Functional Materials are often characterized by particular inherited functions such as energy storage,optical and electrical data storage, ferroelectricity, etc. which makes them to become a central focus of investigation in material science, physics, and chemistry. Moreover, the performance of these materials is strongly linked to their chemical, structural, and electrical/optical properties.

Therefore, the aim of this group of the I. Institute of Physics (IA) is to understand and design complex functional materials through advanced nanocharacterization methods such as atom probe tomography, transmission electron microscopy, electron backscatter diffraction and electron beam induced current as shown in the picture below. Atom probe tomography is a modern and powerful tool able to map the position and identity of the atoms in 3D. It is believed that APT combined with other (nano)characterization tools will help in technological advances, i.e. in the development of novel energy and data storage materials.
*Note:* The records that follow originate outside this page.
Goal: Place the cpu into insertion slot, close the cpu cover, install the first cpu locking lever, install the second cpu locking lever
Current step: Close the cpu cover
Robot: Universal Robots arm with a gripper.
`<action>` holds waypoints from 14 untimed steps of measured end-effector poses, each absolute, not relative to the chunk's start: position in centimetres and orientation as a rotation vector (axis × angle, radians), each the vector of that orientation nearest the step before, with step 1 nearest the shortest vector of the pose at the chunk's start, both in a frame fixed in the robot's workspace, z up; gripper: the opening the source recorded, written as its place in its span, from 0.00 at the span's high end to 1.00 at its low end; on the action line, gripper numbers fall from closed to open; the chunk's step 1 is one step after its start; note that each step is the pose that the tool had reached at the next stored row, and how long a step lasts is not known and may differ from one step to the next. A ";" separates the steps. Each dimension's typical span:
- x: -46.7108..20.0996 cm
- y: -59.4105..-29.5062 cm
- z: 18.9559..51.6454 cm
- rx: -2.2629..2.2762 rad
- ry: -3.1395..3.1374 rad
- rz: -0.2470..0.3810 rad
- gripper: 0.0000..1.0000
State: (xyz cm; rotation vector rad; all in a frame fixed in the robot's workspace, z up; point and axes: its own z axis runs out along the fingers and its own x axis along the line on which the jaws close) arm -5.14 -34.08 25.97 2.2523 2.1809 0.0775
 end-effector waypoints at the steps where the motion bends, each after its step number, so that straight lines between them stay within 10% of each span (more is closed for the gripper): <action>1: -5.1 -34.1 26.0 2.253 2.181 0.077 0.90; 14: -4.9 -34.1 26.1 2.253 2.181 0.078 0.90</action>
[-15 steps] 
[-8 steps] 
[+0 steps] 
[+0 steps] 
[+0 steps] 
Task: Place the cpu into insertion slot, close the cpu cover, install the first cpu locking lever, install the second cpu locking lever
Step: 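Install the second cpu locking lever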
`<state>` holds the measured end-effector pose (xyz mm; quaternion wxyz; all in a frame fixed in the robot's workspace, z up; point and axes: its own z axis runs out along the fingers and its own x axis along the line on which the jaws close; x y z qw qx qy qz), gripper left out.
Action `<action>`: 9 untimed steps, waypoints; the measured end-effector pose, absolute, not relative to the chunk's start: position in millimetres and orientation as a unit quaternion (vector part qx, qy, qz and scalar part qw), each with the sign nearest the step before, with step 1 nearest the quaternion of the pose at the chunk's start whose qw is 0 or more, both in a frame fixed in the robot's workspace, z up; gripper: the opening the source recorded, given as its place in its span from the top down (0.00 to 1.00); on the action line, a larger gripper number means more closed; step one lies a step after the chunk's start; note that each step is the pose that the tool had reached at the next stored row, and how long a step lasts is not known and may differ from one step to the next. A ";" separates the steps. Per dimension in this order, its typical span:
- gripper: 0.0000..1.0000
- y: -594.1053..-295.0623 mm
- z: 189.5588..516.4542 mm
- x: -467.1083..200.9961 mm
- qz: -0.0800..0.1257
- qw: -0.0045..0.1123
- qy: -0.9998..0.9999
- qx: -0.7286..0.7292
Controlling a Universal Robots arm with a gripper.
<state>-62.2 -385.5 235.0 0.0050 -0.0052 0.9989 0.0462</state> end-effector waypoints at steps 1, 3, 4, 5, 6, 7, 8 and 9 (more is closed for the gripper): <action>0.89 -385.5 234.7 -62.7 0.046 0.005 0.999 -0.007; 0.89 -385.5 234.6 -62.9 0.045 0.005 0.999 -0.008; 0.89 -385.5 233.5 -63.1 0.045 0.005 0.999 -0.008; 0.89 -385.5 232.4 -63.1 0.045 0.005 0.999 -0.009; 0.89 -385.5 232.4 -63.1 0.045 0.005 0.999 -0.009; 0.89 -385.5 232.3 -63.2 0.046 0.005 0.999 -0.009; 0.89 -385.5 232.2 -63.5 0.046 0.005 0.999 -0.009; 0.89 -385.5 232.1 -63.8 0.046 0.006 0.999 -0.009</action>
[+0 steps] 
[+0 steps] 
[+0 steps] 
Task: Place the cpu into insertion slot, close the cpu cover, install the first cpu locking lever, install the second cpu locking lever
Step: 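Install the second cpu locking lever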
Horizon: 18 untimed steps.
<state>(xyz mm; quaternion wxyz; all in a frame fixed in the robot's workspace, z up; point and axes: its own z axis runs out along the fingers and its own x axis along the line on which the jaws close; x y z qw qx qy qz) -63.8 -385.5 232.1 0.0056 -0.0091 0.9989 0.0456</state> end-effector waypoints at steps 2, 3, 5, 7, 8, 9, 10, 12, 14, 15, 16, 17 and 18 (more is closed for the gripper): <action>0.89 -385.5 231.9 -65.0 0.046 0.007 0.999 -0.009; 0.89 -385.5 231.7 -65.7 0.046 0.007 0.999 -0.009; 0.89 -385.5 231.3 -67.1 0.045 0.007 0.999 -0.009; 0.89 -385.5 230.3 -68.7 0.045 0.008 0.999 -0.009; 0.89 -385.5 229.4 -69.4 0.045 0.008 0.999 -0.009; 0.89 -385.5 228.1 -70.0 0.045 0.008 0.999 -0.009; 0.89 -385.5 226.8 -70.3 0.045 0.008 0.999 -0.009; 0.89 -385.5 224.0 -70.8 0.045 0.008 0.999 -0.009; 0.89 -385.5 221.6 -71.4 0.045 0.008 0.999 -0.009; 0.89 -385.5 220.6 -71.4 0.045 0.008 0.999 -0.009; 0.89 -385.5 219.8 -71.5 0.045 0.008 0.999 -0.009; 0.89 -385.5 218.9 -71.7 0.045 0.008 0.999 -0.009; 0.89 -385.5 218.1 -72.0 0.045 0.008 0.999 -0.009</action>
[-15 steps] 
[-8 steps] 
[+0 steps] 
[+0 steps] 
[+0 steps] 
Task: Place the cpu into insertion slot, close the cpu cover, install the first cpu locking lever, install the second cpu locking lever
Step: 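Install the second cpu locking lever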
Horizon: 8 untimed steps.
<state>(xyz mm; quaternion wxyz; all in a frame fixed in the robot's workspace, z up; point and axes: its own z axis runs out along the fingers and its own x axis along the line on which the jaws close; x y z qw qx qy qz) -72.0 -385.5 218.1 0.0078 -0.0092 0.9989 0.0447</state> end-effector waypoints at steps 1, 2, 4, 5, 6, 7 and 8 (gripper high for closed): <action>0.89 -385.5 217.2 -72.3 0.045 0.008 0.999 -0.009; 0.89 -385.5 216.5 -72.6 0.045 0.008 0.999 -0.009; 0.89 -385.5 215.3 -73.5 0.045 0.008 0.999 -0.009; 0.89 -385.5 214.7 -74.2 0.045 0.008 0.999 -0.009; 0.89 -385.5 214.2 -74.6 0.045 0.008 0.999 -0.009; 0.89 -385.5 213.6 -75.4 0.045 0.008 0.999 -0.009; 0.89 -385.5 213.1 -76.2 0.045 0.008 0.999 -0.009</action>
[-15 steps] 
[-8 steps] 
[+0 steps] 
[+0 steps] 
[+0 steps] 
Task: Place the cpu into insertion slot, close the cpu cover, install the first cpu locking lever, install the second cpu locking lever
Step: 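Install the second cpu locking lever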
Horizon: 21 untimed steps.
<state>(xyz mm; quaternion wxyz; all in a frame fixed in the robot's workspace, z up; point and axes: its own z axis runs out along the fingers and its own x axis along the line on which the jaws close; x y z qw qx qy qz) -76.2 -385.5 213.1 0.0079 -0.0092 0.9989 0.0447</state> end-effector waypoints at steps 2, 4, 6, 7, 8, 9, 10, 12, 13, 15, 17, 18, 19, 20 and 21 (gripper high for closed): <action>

Current research topics in the group:

Tuning ElectRicAl Properties Of structural Defects upon composition (TETRAPOD): the goal is to understand the relationship between impurity segregation (elemental composition) at structural defects and electrical properties in various PV materials (Cu(In,Ga)Se2 and multicrystalline Si);

NOVel Avenues for PROperty design (NovaPro): several  thermoelectric materials are investigated employing correlative microscopy approach to elucidate the effect of structural defects on thermoelectric properties

INVESTigating bOnd Rupture in covalent, ionic, metallic and metavalent materials (INVESTOR): APT studies had proven an unconventional bond rupture behavior for metavalent materials à an extraordinary high number of multiple events. Goal is to employ the newly established metavalent bonding in discovering novel path in designing materials with superior properties.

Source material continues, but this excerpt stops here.